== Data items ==
----
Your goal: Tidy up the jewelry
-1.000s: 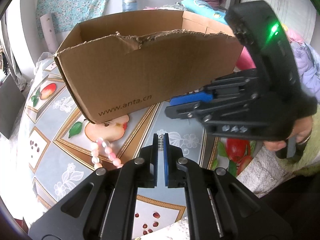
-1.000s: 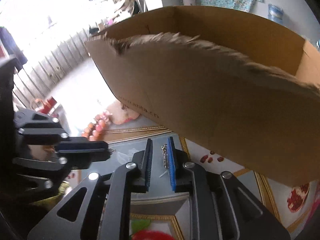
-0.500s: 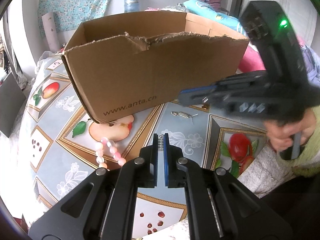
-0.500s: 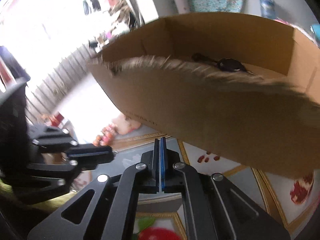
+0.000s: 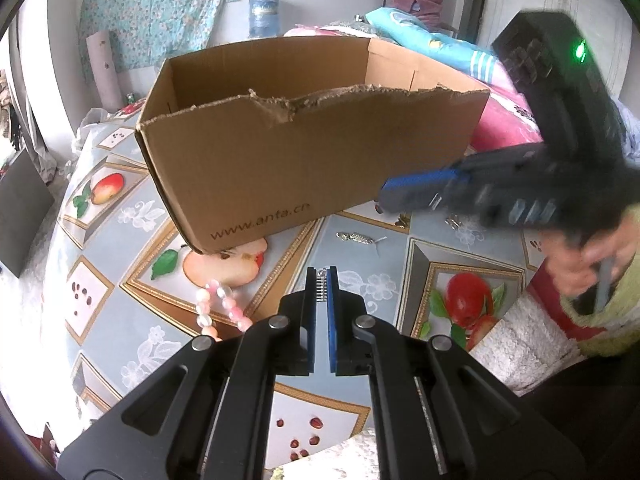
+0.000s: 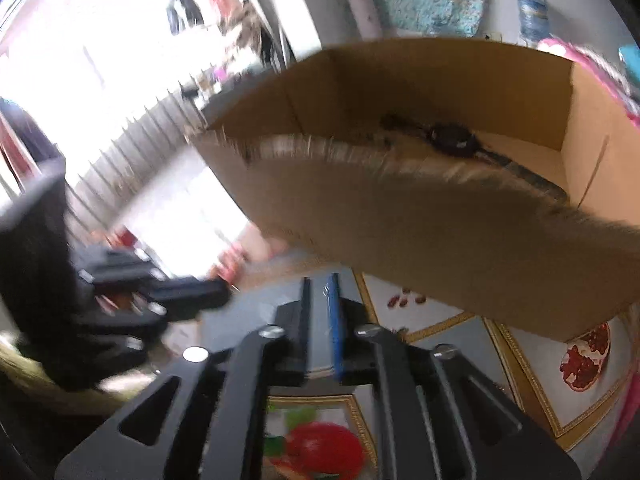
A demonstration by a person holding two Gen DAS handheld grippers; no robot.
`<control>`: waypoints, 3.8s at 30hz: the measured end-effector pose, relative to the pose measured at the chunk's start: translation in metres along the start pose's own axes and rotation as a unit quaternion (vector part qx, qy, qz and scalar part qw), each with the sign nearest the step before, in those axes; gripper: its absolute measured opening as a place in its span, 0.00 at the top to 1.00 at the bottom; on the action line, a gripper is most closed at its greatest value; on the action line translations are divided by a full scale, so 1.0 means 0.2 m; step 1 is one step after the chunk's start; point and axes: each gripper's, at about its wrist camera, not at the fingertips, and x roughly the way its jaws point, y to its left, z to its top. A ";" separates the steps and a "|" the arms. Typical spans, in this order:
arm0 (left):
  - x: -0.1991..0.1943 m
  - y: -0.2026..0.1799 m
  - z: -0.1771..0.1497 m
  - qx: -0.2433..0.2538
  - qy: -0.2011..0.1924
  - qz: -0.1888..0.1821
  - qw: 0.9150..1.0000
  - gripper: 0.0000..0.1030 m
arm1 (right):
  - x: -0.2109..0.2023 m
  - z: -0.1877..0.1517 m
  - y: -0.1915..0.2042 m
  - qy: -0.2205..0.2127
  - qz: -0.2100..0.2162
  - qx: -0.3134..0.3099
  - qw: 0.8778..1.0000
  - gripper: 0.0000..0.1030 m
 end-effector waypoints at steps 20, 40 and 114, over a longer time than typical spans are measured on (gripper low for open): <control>0.06 0.05 -0.02 -0.014 0.010 -0.007 1.000 0.96 | 0.11 -0.04 -0.15 0.022 0.039 0.076 0.996 0.99; -0.30 0.07 0.27 -0.015 -0.075 -0.067 0.995 0.96 | -0.55 0.23 -0.12 -0.137 0.106 0.046 0.984 0.99; 0.02 -0.16 0.13 -0.039 0.042 -0.004 0.998 0.16 | -0.52 -0.23 -0.26 -0.060 -0.171 0.171 0.968 0.19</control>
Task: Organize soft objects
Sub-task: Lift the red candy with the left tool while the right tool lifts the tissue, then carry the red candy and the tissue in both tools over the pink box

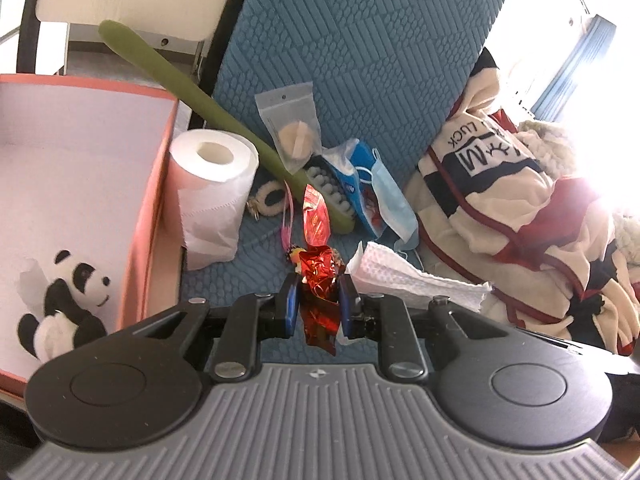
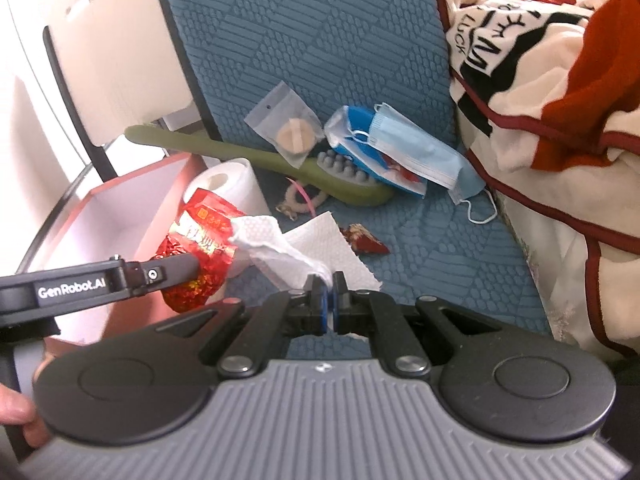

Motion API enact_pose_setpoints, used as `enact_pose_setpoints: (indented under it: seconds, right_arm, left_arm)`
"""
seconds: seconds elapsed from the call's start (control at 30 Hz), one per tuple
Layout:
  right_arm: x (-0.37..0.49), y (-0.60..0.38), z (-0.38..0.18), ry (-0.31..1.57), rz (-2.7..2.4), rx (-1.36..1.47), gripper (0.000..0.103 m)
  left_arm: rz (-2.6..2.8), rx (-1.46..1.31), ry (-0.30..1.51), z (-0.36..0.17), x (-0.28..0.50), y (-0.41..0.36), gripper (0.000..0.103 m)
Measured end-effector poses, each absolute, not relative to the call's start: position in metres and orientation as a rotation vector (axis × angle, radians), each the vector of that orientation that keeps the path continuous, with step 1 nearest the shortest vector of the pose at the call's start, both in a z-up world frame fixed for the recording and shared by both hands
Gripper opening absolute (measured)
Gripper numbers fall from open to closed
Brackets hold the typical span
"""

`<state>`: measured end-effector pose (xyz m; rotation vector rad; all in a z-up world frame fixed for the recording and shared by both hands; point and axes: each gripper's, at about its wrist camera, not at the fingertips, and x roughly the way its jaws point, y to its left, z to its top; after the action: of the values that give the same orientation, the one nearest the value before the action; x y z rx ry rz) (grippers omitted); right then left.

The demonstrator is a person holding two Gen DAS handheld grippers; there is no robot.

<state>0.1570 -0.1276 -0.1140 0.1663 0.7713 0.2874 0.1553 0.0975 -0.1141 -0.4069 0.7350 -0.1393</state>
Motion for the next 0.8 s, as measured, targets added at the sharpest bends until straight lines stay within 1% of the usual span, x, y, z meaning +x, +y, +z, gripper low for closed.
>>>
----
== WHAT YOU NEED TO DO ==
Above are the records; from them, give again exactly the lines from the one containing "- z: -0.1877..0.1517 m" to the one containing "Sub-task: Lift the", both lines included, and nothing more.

== WRITTEN REPLY ==
  - z: -0.1877..0.1517 m
  - y: -0.1915..0.2042 m
  - qy: -0.2205..0.2127
  - qz: -0.2100..0.2162
  - qx: -0.3134..0.3099
  - qw: 0.8778..1.0000
  - gripper: 0.0000..0.1030 m
 end-effector waypoints at steps 20, 40 and 114, over a longer time than typical spans are measured on (gripper low for open): <control>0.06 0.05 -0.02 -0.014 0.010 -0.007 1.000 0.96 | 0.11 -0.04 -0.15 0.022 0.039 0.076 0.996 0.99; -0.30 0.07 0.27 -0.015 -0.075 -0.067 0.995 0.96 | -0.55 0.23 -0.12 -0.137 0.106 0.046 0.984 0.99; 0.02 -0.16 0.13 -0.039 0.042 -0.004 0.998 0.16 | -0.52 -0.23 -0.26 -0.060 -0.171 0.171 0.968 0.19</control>
Task: Organize soft objects
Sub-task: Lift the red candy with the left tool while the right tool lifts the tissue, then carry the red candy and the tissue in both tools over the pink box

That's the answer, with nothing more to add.